◆ WORK INSTRUCTION
Look below for the line containing "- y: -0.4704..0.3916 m" and the line containing "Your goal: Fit"; repeat exactly those two lines and all lines between them, and nothing else.

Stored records
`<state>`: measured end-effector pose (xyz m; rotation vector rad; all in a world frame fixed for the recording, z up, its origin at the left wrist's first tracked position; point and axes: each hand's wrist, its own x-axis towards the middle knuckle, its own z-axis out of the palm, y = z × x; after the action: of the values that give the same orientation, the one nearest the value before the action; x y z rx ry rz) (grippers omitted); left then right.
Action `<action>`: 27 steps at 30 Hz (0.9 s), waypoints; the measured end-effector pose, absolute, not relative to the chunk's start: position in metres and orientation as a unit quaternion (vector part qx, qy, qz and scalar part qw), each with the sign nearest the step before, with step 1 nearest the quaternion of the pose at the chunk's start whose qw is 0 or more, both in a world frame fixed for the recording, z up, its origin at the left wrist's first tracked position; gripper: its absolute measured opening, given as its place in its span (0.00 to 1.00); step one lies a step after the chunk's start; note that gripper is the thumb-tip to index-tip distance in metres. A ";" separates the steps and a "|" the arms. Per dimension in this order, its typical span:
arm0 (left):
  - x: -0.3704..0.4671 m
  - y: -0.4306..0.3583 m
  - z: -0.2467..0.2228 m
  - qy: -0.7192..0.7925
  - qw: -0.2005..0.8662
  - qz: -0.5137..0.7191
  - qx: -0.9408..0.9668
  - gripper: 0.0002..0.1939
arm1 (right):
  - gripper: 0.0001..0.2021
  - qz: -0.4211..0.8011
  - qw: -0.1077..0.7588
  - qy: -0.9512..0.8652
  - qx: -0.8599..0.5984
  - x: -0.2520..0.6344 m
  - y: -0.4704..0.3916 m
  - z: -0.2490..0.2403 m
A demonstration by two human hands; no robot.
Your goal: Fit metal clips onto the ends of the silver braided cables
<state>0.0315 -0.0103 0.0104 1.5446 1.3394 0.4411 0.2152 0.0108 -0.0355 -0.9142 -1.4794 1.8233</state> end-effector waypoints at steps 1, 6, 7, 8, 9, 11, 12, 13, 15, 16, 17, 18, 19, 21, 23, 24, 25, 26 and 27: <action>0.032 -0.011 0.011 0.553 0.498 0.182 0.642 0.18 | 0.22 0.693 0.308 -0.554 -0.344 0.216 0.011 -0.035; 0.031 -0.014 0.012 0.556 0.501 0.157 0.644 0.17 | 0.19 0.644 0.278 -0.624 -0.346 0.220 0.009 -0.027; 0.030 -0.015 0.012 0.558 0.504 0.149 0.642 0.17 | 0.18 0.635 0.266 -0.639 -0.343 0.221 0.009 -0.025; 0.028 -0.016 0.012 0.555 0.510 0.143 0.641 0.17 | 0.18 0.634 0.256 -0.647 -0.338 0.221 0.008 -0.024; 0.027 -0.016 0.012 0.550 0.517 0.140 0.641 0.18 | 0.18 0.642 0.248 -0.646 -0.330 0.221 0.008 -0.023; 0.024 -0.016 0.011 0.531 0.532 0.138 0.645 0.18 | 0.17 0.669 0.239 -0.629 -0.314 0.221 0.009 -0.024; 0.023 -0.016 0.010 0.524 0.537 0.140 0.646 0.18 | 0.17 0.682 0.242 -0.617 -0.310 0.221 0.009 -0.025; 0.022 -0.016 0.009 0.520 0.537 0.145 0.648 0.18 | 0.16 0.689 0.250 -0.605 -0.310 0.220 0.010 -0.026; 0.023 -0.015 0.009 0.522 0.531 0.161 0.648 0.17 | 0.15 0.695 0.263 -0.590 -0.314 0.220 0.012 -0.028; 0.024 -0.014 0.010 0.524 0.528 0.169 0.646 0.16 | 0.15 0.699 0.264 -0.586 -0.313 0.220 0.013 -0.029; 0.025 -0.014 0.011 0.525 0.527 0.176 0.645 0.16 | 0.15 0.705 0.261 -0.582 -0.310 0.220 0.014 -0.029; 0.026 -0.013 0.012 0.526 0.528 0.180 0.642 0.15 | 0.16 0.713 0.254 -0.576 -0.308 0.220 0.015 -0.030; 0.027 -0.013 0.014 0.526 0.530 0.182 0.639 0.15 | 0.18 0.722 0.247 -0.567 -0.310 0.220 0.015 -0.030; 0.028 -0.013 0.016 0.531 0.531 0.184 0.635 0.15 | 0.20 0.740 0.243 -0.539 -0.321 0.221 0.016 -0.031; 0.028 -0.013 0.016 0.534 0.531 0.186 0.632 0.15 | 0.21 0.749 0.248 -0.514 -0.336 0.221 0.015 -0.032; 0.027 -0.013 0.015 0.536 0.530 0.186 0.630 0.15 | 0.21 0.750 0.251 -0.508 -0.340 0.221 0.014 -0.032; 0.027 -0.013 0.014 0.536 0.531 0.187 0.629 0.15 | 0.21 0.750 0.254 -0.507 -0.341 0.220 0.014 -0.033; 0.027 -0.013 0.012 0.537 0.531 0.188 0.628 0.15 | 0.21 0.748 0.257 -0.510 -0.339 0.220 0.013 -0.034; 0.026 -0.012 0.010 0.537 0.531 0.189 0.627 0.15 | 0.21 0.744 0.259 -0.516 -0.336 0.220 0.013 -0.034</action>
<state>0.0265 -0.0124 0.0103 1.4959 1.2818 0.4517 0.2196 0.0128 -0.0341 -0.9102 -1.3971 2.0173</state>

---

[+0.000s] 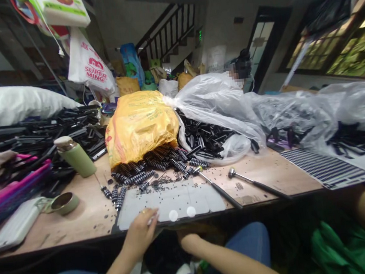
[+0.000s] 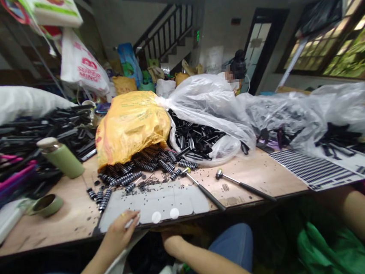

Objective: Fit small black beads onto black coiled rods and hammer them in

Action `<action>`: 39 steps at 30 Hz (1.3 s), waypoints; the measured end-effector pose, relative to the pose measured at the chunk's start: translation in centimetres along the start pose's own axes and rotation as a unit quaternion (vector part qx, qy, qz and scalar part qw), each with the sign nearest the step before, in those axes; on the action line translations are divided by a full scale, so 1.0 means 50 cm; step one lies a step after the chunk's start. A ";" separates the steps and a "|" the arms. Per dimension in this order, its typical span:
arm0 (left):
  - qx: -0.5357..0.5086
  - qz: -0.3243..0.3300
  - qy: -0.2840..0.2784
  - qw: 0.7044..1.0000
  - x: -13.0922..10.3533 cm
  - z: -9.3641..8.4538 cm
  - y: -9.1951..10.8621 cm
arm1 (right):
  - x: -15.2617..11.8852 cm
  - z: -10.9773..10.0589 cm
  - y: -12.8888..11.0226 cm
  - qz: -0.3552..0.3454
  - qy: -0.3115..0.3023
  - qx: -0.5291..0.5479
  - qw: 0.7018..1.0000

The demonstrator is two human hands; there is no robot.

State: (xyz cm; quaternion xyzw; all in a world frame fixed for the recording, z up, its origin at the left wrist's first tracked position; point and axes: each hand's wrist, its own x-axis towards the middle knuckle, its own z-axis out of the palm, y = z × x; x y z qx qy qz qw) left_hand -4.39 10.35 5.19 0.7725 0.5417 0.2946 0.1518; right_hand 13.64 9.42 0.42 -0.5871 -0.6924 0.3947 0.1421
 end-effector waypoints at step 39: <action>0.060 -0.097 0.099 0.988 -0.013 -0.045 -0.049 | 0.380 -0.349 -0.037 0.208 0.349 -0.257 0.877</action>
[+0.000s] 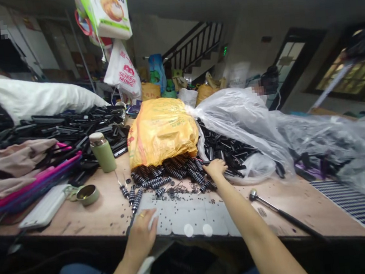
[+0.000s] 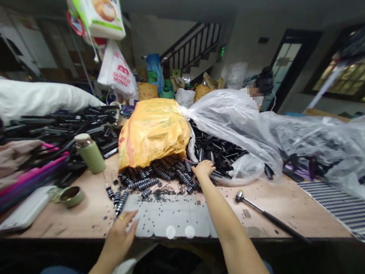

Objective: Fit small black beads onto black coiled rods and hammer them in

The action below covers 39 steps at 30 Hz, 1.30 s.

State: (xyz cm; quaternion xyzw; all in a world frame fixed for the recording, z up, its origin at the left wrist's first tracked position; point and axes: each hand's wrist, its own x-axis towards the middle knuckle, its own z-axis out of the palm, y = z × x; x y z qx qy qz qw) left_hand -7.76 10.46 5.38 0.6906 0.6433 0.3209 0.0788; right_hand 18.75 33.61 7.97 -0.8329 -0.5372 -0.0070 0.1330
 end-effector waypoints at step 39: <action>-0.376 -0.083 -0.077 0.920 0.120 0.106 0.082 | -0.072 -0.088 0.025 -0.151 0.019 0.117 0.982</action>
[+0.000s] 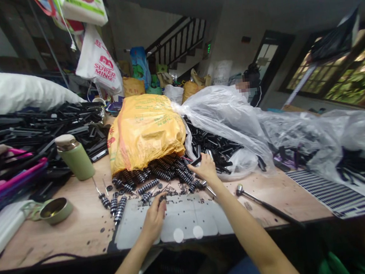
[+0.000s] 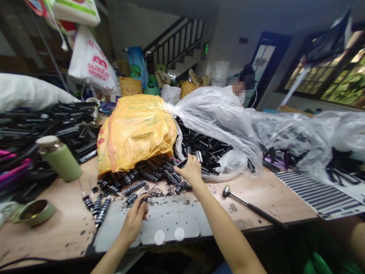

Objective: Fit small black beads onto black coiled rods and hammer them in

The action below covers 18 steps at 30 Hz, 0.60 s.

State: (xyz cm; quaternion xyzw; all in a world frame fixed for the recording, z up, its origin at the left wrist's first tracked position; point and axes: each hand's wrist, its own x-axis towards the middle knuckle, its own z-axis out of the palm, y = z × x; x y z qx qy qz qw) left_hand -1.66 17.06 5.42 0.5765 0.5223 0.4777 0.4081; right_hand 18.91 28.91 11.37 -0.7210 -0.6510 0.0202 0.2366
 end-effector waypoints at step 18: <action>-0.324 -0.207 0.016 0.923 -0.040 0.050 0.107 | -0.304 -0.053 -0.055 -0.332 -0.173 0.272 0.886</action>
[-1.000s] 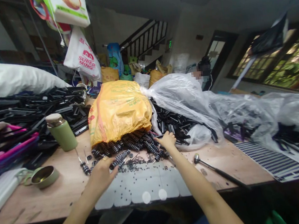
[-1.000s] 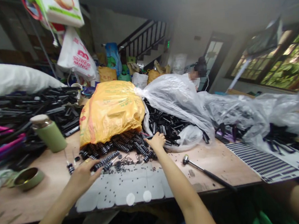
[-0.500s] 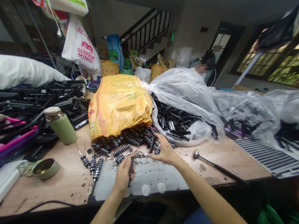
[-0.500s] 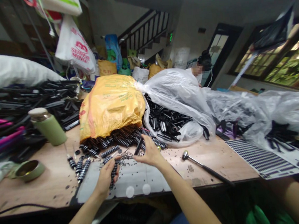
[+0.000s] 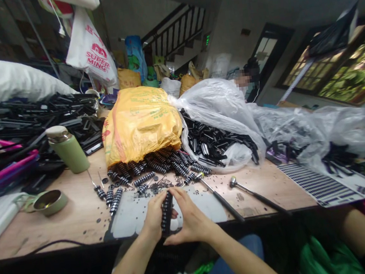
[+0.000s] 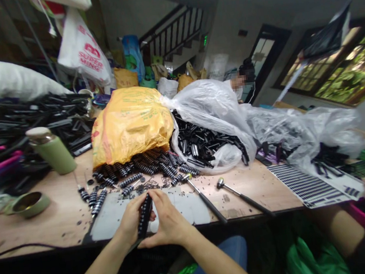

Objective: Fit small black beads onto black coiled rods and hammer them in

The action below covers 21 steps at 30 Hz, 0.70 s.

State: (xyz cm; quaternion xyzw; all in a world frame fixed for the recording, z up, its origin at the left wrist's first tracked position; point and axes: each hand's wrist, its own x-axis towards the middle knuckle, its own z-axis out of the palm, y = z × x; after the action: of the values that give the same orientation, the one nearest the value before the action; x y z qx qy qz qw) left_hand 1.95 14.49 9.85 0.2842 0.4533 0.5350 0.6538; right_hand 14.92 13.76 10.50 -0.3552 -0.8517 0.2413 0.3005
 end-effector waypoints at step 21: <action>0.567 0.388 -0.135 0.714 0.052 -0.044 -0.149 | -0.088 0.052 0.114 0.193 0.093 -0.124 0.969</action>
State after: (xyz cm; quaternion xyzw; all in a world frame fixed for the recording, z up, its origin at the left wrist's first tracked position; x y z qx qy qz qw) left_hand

◆ REPLY
  - y: -0.4704..0.3916 m
  - z: -0.2490..0.2403 m
A demonstration by two human hands; no robot.
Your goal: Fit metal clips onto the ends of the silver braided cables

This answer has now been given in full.